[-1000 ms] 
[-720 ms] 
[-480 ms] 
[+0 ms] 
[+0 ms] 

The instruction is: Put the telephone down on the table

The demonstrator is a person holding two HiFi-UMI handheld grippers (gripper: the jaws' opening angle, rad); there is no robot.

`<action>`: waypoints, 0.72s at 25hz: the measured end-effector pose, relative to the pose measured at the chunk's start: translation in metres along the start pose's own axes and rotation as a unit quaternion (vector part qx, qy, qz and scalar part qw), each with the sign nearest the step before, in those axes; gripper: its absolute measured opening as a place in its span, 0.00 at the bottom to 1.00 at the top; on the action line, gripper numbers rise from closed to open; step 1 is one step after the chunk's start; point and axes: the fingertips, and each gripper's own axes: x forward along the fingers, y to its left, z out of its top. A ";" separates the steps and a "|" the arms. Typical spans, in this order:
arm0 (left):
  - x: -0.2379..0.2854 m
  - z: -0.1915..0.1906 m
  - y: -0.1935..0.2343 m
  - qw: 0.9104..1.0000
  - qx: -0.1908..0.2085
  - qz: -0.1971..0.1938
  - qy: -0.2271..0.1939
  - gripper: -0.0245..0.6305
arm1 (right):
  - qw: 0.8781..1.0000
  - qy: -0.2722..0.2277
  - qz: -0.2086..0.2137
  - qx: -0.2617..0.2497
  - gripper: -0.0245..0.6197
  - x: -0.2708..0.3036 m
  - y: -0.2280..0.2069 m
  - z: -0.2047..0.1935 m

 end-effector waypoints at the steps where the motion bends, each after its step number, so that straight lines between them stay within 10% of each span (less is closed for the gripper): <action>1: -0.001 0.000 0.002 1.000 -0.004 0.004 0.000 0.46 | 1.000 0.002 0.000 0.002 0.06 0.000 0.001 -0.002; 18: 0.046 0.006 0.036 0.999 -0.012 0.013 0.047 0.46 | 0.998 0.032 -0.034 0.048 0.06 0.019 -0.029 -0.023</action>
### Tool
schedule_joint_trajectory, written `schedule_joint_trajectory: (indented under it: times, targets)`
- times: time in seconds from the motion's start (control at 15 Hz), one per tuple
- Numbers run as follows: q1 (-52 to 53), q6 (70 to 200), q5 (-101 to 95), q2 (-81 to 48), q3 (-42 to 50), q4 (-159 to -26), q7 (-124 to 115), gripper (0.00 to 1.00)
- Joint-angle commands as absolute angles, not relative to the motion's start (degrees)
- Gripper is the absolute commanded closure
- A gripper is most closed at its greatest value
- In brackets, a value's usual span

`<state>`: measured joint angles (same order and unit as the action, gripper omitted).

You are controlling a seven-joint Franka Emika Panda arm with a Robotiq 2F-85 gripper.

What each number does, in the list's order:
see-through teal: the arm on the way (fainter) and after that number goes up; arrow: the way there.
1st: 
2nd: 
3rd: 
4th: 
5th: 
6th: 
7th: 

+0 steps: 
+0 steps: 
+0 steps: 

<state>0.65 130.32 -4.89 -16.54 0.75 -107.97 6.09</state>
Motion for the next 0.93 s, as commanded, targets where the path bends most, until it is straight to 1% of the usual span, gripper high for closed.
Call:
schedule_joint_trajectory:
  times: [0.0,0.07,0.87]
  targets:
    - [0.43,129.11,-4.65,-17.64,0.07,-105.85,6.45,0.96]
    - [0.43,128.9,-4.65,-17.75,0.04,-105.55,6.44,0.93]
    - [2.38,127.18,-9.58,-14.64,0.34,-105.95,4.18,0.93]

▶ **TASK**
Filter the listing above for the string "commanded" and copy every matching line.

▶ **EXERCISE SOLUTION**
- Gripper is the absolute commanded closure
Motion for the next 0.93 s, as commanded, targets where the path bends most, until it is straight to 1% of the usual span, gripper high for closed.

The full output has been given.